O relatório recomendava a desocupação das zonas de risco e o cumprimento da legislação. Nada disso ocorreu. Petrópolis, uma das cidades mais atingidas pela tragédia de 2011, tem um quinto de seu território sob alto risco: são mais de 12 mil moradias ameaçadas, segundo plano municipal de 2018.
O estudo Áreas de Preservação Permanente x Áreas de Rico – o que uma coisa tem a ver com a outra? avaliou 657 deslizamentos ocorridos na região serrana e mostrou que as regiões mais atingidas foram exatamente aquelas que, de acordo com o Código Florestal, deveriam ser preservadas: margens de rios, encostas com alta declividade, áreas nos topos de morros, montanhas e serras.
No fim de dezembro, um mês e meio antes de Petrópolis ser arrasada mais uma vez, o descaso virou lei. Em mais uma etapa do processo de desmonte da política ambiental brasileira, o Congresso Nacional aprovou uma medida que enfraqueceu ainda mais o Código Florestal. A Lei n° 14.285/21, sancionada pelo presidente Jair Bolsonaro, tirou do Código Florestal a regulação das áreas de preservação permanente em zonas urbanas, deixando cada prefeito livre para decidir.
Criado após a catástrofe de 2011, o Centro Nacional de Monitoramento e Alertas de Desastres Naturais (Cemaden) teve o menor orçamento da história no ano passado.
IBAMA FISCALIZOU APENAS 6% DA ÁREA DESMATADA
Sob Bolsonaro, as ações de fiscalização do Ibama (multas e embargos) atingiram apenas 6% da área de desmatamento detectada na Amazônia, mostra estudo baseado na plataforma Mapbiomas Alerta. É mais uma evidência do processo de desmonte da política ambiental em curso no país desde 2019. Já mostramos que o nível de multas ambientais na Amazônia é o mais baixo em duas décadas – o desmatamento apurado pelo Inpe em 2021 foi o maior em 15 anos.
Com o monitoramento do Cerrado ameaçado por falta de recursos, o ministro de Ciência e Tecnologia, Marcos Pontes, que está de saída do governo para se candidatar a deputado, disse nesta semana que “o Inpe deu uma moscada”, lançando ao mar o diretor do Instituto, Clezio Nardin.
CAMINHO DO OURO
Metade do ouro exportado pelo Brasil tem origem suspeita, aponta estudo do Instituto Escolhas: 229 toneladas do metal comercializadas de 2015 a 2020 apresentam indícios de ilegalidade. Mais de 40 mil registros de comercialização de ouro e imagens de extração foram analisados. O instituto pede ações como a classificação do Brasil como área de conflito e alto risco para importações de ouro em listas como a que está em vigor na União Europeia. Também defende a aprovação de projeto de lei que acaba com a diferenciação entre mineração e garimpo, já que esta atividade também opera de forma industrial.

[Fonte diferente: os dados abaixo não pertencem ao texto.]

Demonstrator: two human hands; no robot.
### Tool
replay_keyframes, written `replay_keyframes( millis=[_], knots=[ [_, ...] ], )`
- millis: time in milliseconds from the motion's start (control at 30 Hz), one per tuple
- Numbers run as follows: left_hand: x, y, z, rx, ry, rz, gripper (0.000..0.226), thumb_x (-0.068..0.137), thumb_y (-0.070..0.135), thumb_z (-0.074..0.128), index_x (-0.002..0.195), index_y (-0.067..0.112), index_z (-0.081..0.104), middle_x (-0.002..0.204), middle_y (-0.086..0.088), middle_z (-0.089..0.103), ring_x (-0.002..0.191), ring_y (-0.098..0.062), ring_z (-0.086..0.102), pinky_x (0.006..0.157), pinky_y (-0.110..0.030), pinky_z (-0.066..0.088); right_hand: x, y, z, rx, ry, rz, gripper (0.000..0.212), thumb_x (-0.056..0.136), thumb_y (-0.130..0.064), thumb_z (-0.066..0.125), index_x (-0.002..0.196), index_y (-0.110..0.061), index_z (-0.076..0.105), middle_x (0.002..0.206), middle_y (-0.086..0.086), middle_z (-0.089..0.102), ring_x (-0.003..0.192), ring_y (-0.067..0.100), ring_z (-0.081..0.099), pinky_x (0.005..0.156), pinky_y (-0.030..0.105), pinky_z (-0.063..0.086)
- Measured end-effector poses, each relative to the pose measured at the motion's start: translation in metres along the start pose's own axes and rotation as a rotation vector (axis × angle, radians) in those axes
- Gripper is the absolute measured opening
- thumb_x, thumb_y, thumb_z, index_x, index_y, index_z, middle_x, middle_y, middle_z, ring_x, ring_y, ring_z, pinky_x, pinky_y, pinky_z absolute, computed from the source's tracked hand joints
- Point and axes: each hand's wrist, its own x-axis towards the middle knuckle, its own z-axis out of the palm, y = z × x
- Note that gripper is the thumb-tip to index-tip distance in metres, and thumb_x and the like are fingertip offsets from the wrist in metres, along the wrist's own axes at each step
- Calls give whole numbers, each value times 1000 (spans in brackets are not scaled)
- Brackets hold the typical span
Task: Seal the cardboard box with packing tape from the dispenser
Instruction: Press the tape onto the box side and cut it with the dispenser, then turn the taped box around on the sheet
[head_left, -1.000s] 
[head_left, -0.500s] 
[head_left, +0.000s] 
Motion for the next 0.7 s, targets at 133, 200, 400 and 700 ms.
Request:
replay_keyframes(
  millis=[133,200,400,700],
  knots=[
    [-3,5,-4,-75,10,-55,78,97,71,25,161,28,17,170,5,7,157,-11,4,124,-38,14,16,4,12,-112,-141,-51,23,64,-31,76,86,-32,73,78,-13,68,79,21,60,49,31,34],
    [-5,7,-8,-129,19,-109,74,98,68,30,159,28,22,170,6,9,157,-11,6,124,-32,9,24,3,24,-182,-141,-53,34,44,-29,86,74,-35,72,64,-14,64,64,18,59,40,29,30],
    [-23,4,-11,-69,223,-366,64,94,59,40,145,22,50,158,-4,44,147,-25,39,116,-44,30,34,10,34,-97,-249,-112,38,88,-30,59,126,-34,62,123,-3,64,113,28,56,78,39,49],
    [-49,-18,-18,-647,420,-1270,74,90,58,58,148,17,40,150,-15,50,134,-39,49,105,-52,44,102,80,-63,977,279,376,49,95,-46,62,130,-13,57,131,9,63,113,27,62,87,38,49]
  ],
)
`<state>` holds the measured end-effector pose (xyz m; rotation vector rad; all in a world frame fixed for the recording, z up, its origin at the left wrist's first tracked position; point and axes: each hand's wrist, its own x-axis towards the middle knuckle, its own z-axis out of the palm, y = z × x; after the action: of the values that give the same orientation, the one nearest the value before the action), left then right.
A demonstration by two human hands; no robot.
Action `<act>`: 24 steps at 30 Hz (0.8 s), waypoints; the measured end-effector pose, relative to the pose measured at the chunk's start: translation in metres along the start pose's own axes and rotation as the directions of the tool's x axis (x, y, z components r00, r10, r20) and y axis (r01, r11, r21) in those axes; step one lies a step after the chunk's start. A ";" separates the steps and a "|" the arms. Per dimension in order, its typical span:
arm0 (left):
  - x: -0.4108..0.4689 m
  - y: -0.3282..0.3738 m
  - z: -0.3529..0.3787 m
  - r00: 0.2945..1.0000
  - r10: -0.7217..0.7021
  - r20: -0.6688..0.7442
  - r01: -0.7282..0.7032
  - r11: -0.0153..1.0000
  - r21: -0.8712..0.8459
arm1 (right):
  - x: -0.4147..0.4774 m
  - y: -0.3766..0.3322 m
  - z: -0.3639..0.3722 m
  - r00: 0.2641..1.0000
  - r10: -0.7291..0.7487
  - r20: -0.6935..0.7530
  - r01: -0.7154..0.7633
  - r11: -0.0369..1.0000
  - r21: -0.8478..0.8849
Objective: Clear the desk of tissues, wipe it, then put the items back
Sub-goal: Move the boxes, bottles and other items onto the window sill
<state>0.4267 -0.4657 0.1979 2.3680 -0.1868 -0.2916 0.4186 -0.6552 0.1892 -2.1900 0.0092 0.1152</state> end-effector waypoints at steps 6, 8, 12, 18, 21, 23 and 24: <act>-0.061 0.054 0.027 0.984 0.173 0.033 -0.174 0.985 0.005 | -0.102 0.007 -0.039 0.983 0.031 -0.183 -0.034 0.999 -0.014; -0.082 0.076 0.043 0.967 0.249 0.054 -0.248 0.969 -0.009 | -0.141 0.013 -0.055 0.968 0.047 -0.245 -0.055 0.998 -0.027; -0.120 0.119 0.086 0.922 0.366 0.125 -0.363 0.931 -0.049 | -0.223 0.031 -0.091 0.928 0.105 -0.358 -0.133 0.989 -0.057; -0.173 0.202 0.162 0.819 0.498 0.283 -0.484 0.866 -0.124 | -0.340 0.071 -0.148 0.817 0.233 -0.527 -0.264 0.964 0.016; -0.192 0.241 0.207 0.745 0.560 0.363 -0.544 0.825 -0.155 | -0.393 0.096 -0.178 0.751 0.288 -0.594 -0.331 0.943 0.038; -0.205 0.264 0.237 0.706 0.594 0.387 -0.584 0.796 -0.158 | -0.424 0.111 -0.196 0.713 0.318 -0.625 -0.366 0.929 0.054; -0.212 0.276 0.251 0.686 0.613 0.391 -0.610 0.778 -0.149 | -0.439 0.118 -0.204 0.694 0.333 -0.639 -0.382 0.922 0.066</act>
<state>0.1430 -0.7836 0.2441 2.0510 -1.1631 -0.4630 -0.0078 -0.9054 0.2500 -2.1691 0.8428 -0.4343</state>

Nova refinaria de ouro na Amazônia, a maior do país, tem como sócio condenado por lavagem de dinheiro na Bélgica, revelou o Intercept
PL DO VENENO É APROVADO NA CÂMARA
A Câmara aprovou no dia 9/2 projeto de lei que tira o Ibama e a Anvisa do processo de aprovação e controle de agrotóxicos no país, entre outras medidas de enfraquecimento da legislação, deixando o terreno livre para o Ministério da Agricultura. Veja aqui como cada deputado votou. O deputado Luiz Nishimori (PL-PR), relator do projeto, assinou acordo de R$ 1,5 milhão para quitar dívida com a Syngenta, líder mundial do mercado de agrotóxicos, 14 meses antes da aprovação do texto, revelou o De Olho Nos Ruralistas. O PL, uma das prioridades do governo Bolsonaro e da bancada ruralista, seguiu para o Senado.